* [GIVEN DATA]

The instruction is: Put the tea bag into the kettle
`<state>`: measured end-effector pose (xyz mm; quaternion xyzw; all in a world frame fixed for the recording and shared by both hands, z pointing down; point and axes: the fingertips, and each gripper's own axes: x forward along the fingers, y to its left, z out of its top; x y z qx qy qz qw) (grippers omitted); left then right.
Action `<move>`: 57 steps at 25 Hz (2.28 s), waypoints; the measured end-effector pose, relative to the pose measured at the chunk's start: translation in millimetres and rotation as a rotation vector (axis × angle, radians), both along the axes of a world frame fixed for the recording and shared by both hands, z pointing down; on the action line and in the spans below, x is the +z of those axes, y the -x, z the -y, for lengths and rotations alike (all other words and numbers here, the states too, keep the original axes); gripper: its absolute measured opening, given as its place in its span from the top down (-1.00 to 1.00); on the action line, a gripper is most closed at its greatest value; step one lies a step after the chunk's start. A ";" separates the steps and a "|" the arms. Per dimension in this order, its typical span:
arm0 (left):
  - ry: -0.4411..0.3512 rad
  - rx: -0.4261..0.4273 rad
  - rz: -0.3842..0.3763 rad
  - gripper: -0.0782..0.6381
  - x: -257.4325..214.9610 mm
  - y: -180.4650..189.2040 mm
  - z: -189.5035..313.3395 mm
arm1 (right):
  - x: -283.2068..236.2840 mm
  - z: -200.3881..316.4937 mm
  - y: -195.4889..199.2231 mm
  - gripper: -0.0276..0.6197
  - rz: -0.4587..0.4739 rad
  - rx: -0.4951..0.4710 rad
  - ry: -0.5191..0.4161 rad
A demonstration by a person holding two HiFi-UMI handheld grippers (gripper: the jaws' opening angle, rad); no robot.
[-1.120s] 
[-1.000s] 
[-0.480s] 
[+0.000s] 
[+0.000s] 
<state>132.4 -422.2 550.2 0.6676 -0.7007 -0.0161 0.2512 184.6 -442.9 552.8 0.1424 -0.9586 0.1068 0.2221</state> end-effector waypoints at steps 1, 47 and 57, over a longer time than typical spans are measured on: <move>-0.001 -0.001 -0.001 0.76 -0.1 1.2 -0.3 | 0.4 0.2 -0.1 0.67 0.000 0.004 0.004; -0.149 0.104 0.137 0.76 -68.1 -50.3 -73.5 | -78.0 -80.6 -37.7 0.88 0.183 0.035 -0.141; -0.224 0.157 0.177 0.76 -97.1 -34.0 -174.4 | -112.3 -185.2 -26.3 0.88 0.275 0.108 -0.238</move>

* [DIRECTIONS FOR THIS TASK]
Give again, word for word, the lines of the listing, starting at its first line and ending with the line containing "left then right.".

* [RESPONSE BELOW]
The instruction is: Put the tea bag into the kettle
`<state>`: measured end-effector pose (xyz mm; quaternion xyzw; all in a world frame fixed for the recording and shared by both hands, z pointing down; point and axes: the fingertips, and each gripper's own axes: x forward along the fingers, y to its left, z out of its top; x y z qx qy qz qw) (grippers omitted); left then right.

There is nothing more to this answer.